Ne zaman bir Gaziantepli ile karşılaşsanız kabul edin siz de direkt olarak yemeklerden bahsetmeye başlıyorsunuz değil mi? Bizlerin bir mutfak kültüründen öte olduğumuzu anlatmak için ana kodlarımızı deşifre etmek pahasına aşağıdaki listeyi bilgilerinize sunar, gadanızı alırım. Ama unutulmaması gereken en önemli nokta Gaziantepliler anlatılmaz yaşanır.
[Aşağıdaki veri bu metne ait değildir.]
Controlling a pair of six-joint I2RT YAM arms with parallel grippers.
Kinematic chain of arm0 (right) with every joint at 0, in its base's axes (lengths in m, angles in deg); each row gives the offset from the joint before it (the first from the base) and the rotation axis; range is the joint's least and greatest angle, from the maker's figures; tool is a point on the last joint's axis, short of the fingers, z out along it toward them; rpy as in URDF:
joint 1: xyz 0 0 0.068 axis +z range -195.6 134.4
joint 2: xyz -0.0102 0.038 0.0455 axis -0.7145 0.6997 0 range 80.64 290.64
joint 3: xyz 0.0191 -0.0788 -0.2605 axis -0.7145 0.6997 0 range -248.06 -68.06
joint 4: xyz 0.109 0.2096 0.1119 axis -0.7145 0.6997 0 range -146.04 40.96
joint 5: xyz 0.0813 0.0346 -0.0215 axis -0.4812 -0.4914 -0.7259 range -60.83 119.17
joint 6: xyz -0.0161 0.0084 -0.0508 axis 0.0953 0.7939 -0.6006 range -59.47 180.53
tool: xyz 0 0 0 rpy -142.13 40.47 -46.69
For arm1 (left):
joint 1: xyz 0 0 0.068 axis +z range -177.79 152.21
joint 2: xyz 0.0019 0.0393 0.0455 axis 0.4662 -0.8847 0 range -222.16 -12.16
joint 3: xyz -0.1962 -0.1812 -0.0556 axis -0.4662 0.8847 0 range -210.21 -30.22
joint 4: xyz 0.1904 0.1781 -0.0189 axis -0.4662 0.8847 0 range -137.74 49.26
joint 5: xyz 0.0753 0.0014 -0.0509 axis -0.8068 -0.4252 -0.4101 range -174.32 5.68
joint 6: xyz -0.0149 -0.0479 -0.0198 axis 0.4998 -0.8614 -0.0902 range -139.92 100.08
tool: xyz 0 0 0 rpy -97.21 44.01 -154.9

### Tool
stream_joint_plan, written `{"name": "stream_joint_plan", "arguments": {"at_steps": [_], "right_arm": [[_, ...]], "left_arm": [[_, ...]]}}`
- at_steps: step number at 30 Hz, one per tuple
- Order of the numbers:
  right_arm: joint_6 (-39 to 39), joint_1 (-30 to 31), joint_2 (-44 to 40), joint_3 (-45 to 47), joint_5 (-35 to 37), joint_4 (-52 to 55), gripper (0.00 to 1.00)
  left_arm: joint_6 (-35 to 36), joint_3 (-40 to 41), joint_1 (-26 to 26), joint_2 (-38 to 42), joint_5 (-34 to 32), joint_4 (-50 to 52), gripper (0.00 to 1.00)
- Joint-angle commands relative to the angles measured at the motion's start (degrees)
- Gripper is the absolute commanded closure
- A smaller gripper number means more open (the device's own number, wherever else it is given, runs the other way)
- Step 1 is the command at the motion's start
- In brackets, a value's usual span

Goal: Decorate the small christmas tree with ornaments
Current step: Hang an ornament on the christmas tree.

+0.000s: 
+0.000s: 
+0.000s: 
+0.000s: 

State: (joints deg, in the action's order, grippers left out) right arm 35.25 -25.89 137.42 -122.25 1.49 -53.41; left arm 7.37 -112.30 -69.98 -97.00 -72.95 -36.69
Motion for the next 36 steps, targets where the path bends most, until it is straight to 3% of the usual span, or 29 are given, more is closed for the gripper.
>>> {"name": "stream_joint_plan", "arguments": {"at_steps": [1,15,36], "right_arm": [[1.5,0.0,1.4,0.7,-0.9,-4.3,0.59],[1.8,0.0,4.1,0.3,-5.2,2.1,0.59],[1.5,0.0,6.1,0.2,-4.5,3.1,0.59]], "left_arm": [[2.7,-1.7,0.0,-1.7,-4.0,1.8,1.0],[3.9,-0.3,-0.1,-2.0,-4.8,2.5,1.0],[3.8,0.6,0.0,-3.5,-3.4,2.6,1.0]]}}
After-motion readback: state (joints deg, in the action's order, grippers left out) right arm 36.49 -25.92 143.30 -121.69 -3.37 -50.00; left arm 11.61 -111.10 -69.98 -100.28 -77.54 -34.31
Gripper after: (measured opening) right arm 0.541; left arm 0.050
Kontrol edilemez dürmek dürtüsü
Lahmacun dışında her şeyi dürüm yaparlar. Ender olsa da lahmacunu da tırnaklı pideye dürüm yaparak yedikleri görülmüştür.
Origamiksel yemek yeme biçimi
Dürüm tutkusuna her daim yenik düşen memleketlilerim lahmacunu bir şeye dürmezler ise nedendir bilinmez dörde katlayarak yerler.
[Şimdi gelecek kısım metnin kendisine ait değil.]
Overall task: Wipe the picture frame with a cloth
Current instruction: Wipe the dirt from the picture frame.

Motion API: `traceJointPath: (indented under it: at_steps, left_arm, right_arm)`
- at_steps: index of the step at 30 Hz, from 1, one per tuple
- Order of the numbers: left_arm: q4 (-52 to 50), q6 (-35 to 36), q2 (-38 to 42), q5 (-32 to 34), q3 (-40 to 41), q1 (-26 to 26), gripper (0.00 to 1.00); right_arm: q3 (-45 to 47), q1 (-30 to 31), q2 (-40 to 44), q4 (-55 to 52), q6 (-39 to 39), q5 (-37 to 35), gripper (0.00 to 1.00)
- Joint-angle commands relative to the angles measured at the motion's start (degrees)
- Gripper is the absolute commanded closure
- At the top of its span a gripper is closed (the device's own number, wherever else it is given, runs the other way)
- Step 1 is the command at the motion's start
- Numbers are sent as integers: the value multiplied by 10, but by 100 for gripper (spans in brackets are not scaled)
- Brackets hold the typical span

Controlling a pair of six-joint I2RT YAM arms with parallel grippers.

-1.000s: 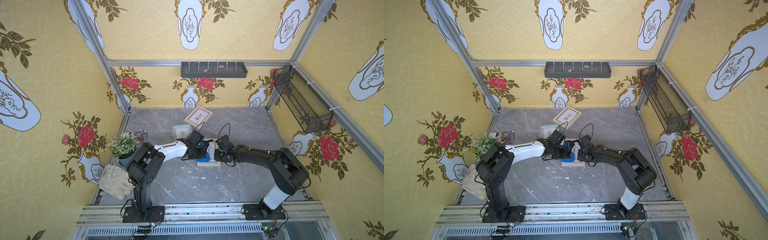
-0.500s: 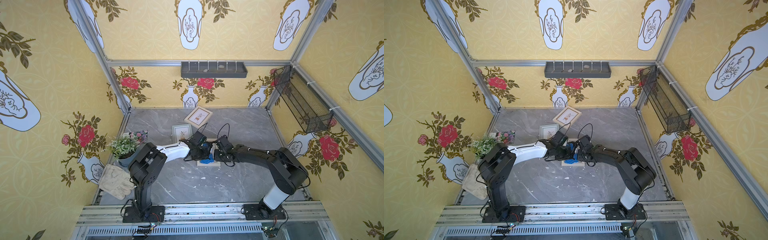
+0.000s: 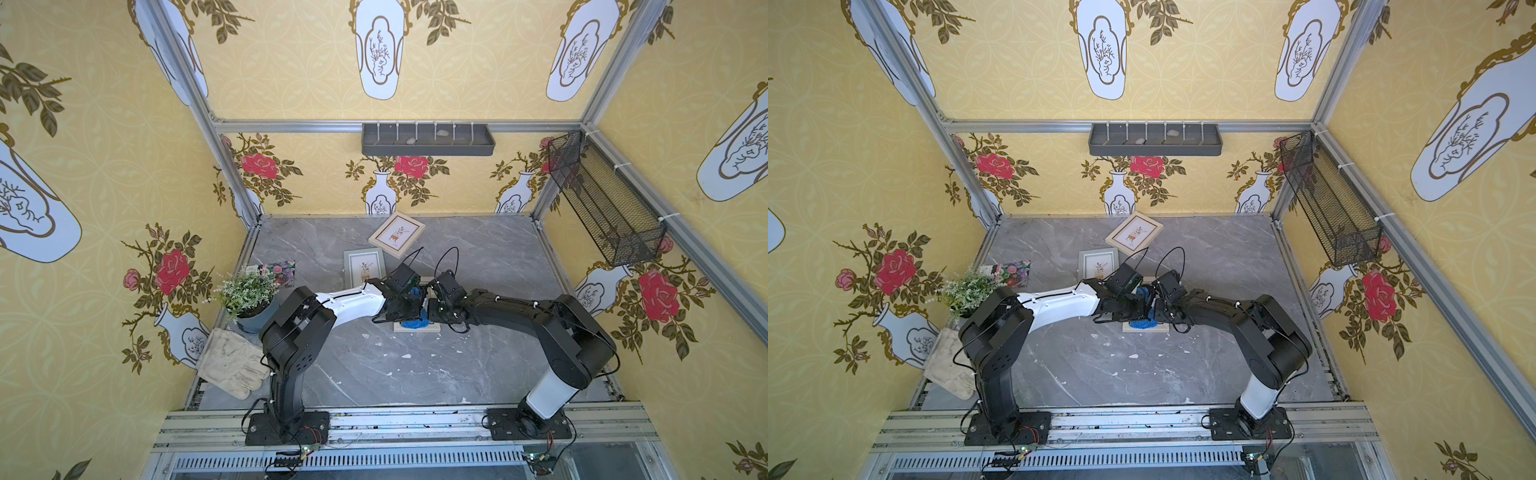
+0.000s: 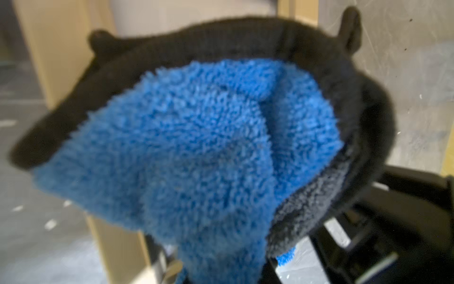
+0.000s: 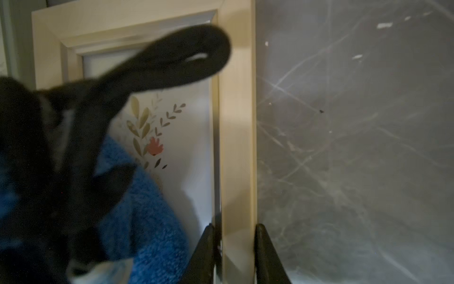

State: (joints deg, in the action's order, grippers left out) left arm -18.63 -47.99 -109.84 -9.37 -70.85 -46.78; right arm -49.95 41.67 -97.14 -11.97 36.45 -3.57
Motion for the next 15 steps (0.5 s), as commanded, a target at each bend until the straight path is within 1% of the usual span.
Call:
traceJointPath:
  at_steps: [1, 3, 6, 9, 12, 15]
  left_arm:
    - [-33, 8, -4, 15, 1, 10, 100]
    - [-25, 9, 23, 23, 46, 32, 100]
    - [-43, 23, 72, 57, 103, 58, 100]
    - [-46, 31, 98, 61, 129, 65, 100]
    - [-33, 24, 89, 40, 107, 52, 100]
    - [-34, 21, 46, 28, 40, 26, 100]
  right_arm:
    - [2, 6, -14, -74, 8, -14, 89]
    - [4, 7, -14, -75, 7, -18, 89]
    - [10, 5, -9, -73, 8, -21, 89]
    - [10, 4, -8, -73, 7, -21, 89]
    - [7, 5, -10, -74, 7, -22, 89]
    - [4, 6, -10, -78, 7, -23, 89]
Başka söze gerek yok “ANARYA”
Arabanızla yapmaya çalıştığınız manevralara destek veren bir ikinci kişi “Anarya gel” diyorsa şaşırmayın karşınızda bir Gaziantepli var ve size geri vitese takarak hareket etmeniz gerektiğini söylüyor. Ayrıca Fransızca kökenli kelimeyi kader ortağımız Adanalılar da kullanır.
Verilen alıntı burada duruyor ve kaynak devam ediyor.